Scientific classification
- Kingdom: Animalia
- Phylum: Arthropoda
- Clade: Pancrustacea
- Class: Insecta
- Order: Coleoptera
- Suborder: Polyphaga
- Infraorder: Scarabaeiformia
- Family: Scarabaeidae
- Genus: Sylvicanthon
- Species: S. seag
- Binomial name: Sylvicanthon seag Cupello & Vaz-de-Mello, 2018

= Sylvicanthon seag =

- Genus: Sylvicanthon
- Species: seag
- Authority: Cupello & Vaz-de-Mello, 2018

Species of beetle

Sylvicanthon seag is a species of beetle of the family Scarabaeidae. It is found in Trinidad, Venezuela, Guyana, Suriname, French Guiana and Brazil.

== Description ==
Adults reach a length of about 6.8-8.5 mm. Adults exhibit evident geographical variation on the dorsum: in southern populations, the head and pronotum are purple and the elytra are greenish with contrasting striae, while individuals from northern populations have the head purple with greenish reflections and the pronotum and elytra bright green or dark blue, with the elytral striae contrasting.
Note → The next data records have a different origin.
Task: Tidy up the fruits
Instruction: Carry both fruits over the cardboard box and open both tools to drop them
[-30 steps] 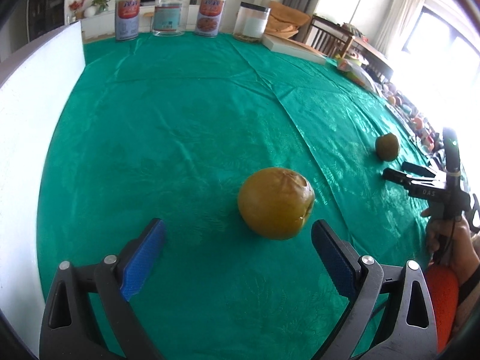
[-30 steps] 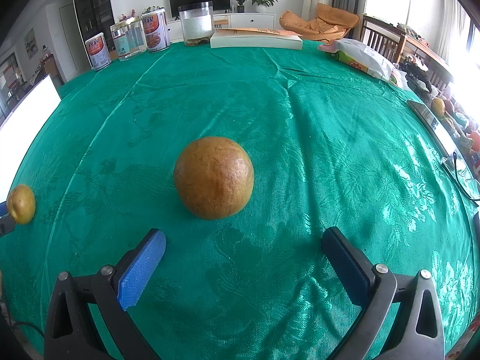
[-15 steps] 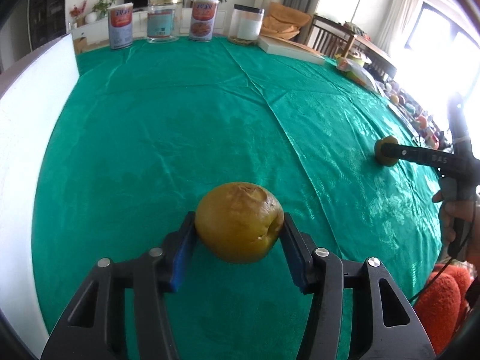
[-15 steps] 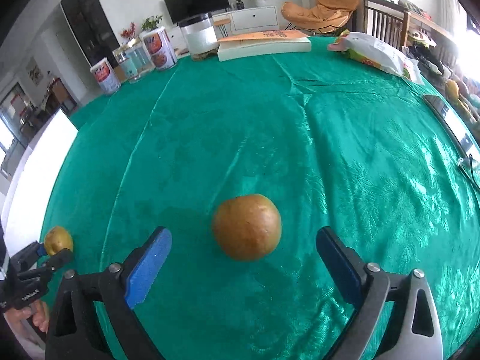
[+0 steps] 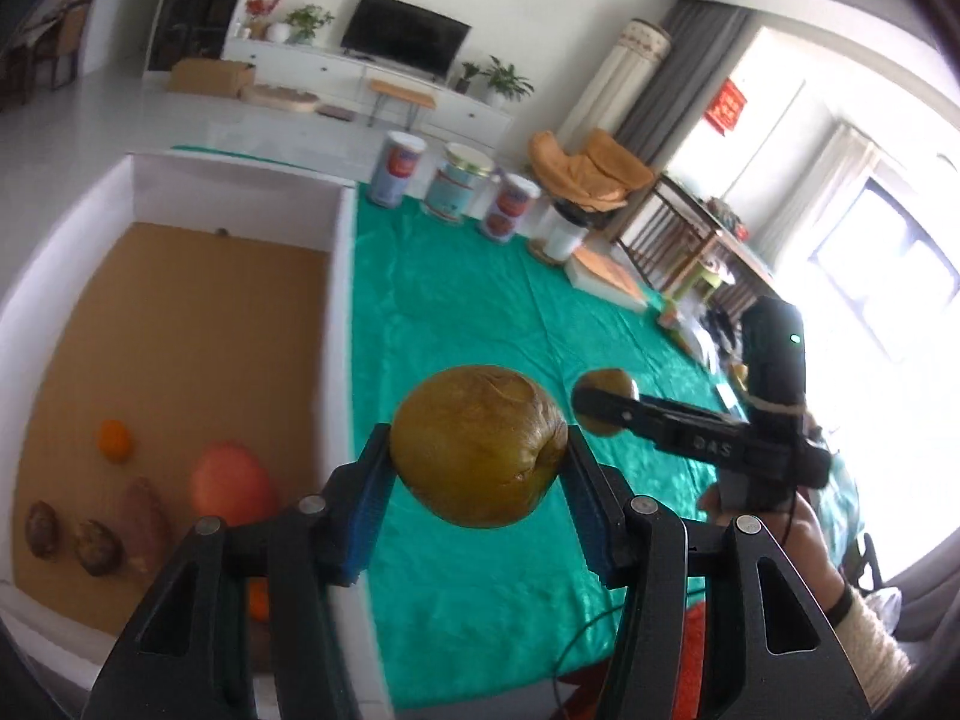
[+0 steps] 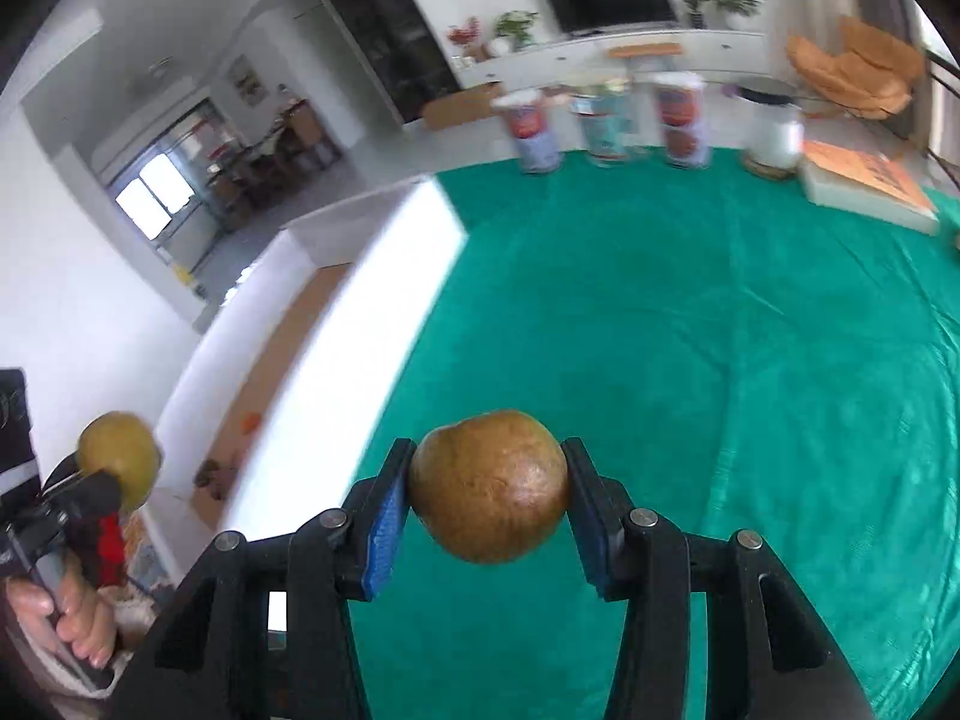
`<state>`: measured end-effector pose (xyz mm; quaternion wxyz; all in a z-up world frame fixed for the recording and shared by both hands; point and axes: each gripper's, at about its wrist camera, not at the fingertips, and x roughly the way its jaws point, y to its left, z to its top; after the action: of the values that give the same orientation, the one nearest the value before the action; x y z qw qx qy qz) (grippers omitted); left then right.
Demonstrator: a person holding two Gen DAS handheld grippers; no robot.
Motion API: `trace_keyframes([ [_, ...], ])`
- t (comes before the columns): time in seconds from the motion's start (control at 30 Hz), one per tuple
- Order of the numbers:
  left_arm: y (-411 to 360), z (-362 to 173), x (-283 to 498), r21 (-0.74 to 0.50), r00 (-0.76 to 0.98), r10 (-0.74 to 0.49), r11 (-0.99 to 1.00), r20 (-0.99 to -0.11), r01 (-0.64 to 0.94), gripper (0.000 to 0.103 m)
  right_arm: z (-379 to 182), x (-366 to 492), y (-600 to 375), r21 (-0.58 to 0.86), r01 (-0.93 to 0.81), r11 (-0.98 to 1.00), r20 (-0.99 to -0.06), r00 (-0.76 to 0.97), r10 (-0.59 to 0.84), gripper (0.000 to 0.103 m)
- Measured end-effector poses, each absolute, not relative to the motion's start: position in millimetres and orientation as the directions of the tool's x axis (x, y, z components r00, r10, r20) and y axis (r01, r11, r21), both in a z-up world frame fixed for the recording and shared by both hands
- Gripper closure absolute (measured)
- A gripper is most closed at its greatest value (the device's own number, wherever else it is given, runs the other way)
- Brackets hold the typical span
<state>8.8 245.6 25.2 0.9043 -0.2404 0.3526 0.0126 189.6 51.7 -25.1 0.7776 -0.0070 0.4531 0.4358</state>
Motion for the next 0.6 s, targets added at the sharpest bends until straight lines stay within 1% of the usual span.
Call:
trace_keyframes([
  [0.1,310.5,12.7,16.2,-0.325,0.704,0.041,0.867,-0.709,-0.378,0.047,-9.4,168.2,136.4,0.364,-0.773,0.519,-0.720,0.120,0.684,0.054],
  [0.17,348.1,-12.5,28.0,-0.284,0.635,0.104,0.831,-0.765,-0.478,0.047,-9.7,159.0,183.2,0.325,-0.809,0.489,-0.744,0.100,0.660,0.054],
  [0.23,376.3,-40.6,41.2,-0.277,0.574,0.104,0.798,-0.812,-0.536,0.047,-20.6,154.1,220.8,0.298,-0.830,0.471,-0.780,0.073,0.622,0.054],
  [0.3,393.3,-66.5,53.4,-0.278,0.519,0.075,0.776,-0.851,-0.567,0.047,-35.3,151.4,249.4,0.232,-0.846,0.480,-0.819,0.096,0.565,0.054],
  [0.4,402.3,-94.9,64.9,-0.281,0.459,0.030,0.756,-0.888,-0.591,0.047,-60.2,149.5,275.0,0.164,-0.854,0.494,-0.866,0.116,0.487,0.054],
  [0.47,403.1,-102.2,66.2,-0.273,0.439,0.022,0.753,-0.898,-0.598,0.046,-69.7,154.3,280.2,0.148,-0.847,0.511,-0.879,0.124,0.460,0.053],
  [0.53,402.7,-99.8,65.5,-0.272,0.449,0.035,0.753,-0.893,-0.599,0.041,-67.7,156.1,277.3,0.176,-0.835,0.521,-0.867,0.119,0.484,0.046],
  [0.6,400.6,-88.6,60.9,-0.262,0.474,0.070,0.757,-0.878,-0.599,0.031,-54.8,158.9,266.8,0.201,-0.822,0.533,-0.842,0.132,0.522,0.025],
])
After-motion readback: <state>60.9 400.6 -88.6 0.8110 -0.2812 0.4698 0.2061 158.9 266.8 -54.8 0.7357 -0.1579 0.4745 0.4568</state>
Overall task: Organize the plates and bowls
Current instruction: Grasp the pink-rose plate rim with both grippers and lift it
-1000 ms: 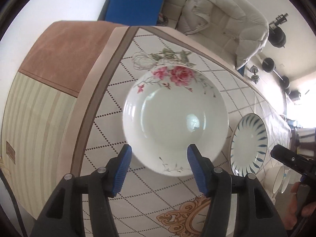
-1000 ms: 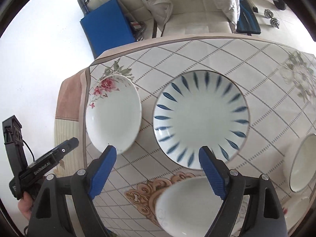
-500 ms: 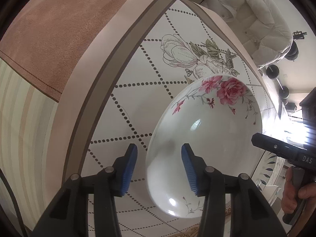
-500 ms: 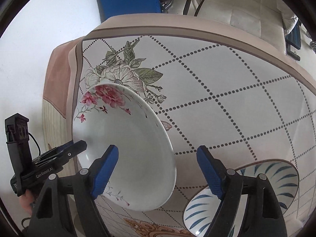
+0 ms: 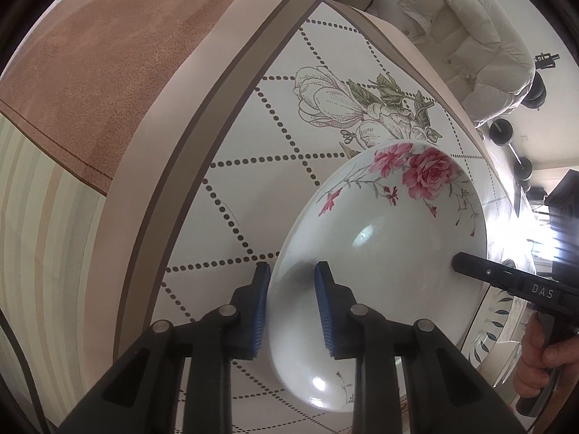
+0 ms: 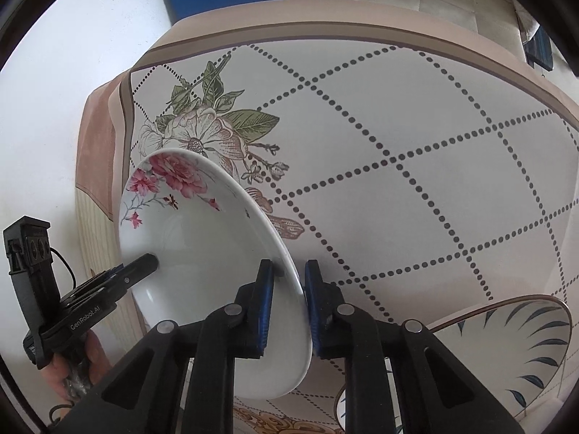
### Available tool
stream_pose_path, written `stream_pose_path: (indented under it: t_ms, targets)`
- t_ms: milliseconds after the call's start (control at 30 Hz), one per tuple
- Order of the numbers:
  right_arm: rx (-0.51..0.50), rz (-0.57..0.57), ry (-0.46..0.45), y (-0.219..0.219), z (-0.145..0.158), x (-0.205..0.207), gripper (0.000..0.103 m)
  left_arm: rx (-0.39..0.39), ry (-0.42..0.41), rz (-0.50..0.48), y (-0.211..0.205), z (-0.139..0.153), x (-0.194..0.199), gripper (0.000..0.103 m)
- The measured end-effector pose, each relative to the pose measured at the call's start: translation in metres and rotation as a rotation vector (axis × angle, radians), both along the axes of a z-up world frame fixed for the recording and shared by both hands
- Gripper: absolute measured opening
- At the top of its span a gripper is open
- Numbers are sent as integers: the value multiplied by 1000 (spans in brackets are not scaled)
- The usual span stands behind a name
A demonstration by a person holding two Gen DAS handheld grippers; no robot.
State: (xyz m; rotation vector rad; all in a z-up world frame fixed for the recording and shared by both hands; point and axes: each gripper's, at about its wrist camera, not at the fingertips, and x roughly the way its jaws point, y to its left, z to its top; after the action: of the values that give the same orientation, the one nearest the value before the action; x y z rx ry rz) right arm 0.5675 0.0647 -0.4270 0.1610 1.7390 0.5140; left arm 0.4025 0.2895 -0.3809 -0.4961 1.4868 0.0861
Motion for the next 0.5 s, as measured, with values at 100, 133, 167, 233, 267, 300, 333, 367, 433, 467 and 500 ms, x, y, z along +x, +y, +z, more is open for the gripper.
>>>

The pronotum usually has purplish reflections, especially on the sides. The metaventrite is dark, with purplish or coppery reflections. Specimens from Trinidad and a few others from Venezuela have greenish reflections at the centre of the disc. The meso- and metafemora are reddish-brown or dark brown, with the base distinctively darker than the apical two-thirds. The pygidium ranges from predominantly coppery with a greenish shine, to the south, to totally greenish or bluish, in northern populations.

== Etymology ==
The species is named after the Société entomologique Antilles-Guyane (SEAG).